Problem to work on. Search the entries below for the word "gray", then copy each line in which it is found.

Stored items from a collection
Segment Open

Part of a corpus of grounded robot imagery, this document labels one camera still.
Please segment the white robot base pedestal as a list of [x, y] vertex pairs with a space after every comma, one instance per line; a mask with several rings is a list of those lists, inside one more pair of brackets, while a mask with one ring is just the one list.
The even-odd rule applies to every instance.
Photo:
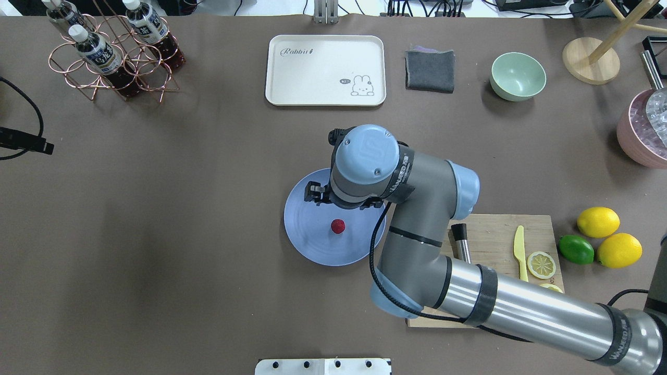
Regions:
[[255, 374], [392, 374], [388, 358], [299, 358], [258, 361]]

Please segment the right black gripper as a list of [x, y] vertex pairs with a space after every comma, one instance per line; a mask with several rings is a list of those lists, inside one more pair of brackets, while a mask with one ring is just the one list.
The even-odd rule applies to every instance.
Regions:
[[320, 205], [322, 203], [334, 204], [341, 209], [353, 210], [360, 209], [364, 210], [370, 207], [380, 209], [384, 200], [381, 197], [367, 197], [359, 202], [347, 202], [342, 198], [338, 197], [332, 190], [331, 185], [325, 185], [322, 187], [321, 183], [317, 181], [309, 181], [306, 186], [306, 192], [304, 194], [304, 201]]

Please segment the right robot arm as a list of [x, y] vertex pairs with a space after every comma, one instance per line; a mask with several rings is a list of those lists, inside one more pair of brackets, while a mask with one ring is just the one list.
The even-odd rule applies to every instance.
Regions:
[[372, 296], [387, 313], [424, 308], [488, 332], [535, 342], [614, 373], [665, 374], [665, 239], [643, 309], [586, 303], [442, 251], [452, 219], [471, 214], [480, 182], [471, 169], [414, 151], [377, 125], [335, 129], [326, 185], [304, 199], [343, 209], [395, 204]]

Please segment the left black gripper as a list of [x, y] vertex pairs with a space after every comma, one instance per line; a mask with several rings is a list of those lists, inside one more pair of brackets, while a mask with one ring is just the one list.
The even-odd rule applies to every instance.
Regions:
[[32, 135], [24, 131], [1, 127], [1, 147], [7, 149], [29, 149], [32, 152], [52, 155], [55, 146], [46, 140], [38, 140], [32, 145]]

Segment Closed
Segment Open

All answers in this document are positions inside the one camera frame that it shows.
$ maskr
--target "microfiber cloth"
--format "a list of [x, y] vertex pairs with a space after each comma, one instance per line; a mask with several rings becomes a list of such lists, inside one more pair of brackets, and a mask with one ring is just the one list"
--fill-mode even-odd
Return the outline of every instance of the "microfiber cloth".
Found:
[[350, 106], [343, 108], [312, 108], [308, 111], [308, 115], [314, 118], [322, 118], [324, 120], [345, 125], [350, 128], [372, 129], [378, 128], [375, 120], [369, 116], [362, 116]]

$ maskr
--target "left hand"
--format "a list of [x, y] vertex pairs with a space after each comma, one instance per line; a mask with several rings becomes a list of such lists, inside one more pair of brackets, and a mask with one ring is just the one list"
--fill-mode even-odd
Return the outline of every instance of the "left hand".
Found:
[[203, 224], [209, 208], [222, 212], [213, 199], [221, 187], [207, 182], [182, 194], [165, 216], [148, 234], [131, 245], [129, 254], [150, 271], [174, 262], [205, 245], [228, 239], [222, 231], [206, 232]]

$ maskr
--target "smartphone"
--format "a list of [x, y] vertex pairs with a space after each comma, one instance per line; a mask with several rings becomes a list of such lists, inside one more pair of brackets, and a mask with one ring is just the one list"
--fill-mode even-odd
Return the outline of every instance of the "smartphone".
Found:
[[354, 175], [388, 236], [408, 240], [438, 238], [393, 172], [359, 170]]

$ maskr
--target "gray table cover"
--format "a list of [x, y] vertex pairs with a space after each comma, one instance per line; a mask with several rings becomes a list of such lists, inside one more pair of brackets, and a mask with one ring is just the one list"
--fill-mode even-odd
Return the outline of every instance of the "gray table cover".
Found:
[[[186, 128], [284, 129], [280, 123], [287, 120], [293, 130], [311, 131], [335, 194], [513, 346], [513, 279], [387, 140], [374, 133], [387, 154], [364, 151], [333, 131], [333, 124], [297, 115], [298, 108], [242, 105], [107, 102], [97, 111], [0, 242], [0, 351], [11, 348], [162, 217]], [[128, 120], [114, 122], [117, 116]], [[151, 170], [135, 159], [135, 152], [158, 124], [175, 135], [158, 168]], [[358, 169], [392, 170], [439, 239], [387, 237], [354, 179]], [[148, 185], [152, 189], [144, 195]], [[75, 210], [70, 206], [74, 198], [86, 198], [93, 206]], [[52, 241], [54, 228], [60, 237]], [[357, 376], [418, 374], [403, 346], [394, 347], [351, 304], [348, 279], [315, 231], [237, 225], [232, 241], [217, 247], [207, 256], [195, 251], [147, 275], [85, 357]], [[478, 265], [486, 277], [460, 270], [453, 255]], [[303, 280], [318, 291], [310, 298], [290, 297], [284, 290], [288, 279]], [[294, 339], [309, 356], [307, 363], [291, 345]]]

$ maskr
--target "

Segment Closed

Result for this task.
--target "gray table cover"
Return the outline of every instance of the "gray table cover".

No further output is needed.